TORQUE TRANSMISSION DEVICE FOR A MOTOR VEHICLE

Abstract

A torque transmission device for a motor vehicle includes at least one motor, a first output shaft rotationally coupled to an output element of a first clutch and to an output element of a second clutch, the first output shaft to drive a first wheel of the vehicle, a second output shaft rotationally coupled to an output element of a third clutch and to an output element of a fourth clutch, the second output shaft to drive a second wheel of the vehicle, opposite the first wheel, a torque transfer mechanism to transmit the torque from the motor to an input element of the first clutch and to an input element of the fourth clutch with a first gear ratio, and to transmit the torque from the motor to an input element of the second clutch and to an input element of the third clutch with a second gear ratio.

Claims

1. A torque transmission device for a vehicle comprising at least one motor, the torque transmission device comprising: a first output shaft rotationally coupled to an output element of a first clutch and to an output element of a second clutch, the first output shaft being intended to drive a first wheel of the vehicle, a second output shaft rotationally coupled to an output element of a third clutch and to an output element of a fourth clutch, the second output shaft being intended to drive a second wheel of the vehicle, opposite the first wheel, a torque transfer mechanism designed to transmit the torque from the motor to an input element of the first clutch and to an input element of the fourth clutch with a first gear ratio, and to transmit the torque from said at least one motor to an input element of the second clutch and to an input element of the third clutch with a second gear ratio.

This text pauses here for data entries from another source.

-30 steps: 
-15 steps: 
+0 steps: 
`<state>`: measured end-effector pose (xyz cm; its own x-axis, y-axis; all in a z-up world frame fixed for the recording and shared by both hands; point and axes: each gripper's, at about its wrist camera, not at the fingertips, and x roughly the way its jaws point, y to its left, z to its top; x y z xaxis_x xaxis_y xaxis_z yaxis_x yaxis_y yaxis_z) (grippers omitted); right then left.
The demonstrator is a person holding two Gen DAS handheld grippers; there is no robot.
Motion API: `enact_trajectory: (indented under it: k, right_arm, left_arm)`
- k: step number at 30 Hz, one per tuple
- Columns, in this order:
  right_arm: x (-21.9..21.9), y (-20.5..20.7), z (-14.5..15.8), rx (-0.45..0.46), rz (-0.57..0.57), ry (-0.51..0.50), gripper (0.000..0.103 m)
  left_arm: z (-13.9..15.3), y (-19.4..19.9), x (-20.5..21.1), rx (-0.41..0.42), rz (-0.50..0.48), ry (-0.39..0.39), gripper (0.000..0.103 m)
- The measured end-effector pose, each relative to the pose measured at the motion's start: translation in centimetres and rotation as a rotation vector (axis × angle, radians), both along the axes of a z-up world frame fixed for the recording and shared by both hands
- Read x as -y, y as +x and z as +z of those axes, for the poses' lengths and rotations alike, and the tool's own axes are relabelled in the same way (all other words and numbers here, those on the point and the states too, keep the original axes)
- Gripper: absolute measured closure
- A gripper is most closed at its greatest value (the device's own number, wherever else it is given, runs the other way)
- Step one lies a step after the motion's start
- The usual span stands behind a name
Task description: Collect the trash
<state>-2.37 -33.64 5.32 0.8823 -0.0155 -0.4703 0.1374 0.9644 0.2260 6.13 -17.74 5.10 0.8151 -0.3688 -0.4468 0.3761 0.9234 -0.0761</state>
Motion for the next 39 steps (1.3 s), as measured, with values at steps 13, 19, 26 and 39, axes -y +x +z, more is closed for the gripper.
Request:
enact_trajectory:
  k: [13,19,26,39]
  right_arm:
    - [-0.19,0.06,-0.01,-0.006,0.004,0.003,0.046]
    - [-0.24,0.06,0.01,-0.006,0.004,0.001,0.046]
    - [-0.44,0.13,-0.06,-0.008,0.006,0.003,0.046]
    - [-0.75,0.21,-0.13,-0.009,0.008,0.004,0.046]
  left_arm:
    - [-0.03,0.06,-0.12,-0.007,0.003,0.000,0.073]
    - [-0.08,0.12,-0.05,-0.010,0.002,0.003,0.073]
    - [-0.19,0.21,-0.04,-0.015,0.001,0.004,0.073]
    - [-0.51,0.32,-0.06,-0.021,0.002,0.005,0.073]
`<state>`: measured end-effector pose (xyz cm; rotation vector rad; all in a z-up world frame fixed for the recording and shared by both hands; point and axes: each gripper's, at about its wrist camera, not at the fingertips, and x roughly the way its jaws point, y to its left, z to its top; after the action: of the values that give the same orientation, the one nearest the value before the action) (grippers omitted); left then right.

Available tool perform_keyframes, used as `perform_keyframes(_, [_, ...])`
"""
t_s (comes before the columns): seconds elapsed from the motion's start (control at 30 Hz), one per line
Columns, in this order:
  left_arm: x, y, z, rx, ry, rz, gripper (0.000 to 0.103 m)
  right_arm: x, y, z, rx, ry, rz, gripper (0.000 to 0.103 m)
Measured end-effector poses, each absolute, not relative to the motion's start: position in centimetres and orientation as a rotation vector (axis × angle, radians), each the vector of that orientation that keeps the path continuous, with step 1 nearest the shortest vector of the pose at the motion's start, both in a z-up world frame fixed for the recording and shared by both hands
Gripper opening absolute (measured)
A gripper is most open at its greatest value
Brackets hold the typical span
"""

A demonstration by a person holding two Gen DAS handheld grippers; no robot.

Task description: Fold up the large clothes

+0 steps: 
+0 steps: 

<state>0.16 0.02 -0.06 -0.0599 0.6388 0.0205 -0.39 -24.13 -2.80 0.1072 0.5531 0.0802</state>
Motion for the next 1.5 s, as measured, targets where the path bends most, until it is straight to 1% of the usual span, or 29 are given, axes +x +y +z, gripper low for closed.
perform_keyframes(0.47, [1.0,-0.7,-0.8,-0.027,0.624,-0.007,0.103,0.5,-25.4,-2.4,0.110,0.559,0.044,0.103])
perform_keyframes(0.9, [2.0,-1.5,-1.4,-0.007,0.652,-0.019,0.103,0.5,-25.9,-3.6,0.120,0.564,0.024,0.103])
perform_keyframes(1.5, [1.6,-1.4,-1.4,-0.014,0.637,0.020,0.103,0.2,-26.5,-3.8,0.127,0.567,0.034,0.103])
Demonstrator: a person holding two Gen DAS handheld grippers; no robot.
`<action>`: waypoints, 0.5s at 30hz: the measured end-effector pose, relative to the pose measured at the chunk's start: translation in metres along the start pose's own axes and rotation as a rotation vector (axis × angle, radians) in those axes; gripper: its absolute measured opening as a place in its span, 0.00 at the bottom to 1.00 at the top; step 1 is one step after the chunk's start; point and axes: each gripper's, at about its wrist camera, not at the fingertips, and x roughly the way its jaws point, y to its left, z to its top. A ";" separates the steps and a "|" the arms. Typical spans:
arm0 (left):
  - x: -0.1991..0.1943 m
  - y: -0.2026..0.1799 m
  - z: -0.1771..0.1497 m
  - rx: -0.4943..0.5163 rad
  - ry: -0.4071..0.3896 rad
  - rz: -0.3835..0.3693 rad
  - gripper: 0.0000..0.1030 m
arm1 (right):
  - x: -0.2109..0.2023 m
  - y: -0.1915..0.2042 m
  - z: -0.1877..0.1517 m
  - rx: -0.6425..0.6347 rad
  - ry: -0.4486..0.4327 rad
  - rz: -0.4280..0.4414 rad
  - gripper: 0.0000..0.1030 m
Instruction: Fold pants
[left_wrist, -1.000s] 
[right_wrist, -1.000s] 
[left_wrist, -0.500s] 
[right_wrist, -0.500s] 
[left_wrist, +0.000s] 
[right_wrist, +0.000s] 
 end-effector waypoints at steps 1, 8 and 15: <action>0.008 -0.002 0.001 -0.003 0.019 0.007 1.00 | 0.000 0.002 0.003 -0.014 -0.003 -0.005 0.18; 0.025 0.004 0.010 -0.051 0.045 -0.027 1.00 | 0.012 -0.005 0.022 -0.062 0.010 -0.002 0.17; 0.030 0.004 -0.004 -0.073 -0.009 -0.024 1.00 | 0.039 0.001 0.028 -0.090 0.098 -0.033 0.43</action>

2. The device as claimed in claim 1, further comprising: control means for controlling the slip of the first clutch and of the fourth clutch, and/or, of the second clutch and of the third clutch, said control means being able to control the torque split between the first and second wheels of the vehicle, through slippage of the corresponding clutches.

3. The device as claimed in claim 1, wherein the first clutch and the second clutch are concentric with the first output shaft, the third clutch and the fourth clutch being concentric with the second output shaft, the clutches being offset axially relative to one another.

4. The device as claimed in claim 1, wherein each clutch is operated via a source of hydraulic pressure and hydraulic directional control valves controlled by a control unit.

5. The device as claimed in claim 1, wherein each clutch is actuated by a rotary hydraulic receiver.

6. The device as claimed in claim 1, wherein the input element of each clutch is rotationally driven by a gear wheel concentric with the clutch and driven by a pinion of which the axis is parallel to the gear wheel.

7. The device as claimed in claim 6, wherein the axes of said pinions are concentric.

8. The device as claimed in claim 1, wherein the second clutch and the third clutch comprise a common input member rotationally driven by a gear wheel common to the second clutch and to the third clutch.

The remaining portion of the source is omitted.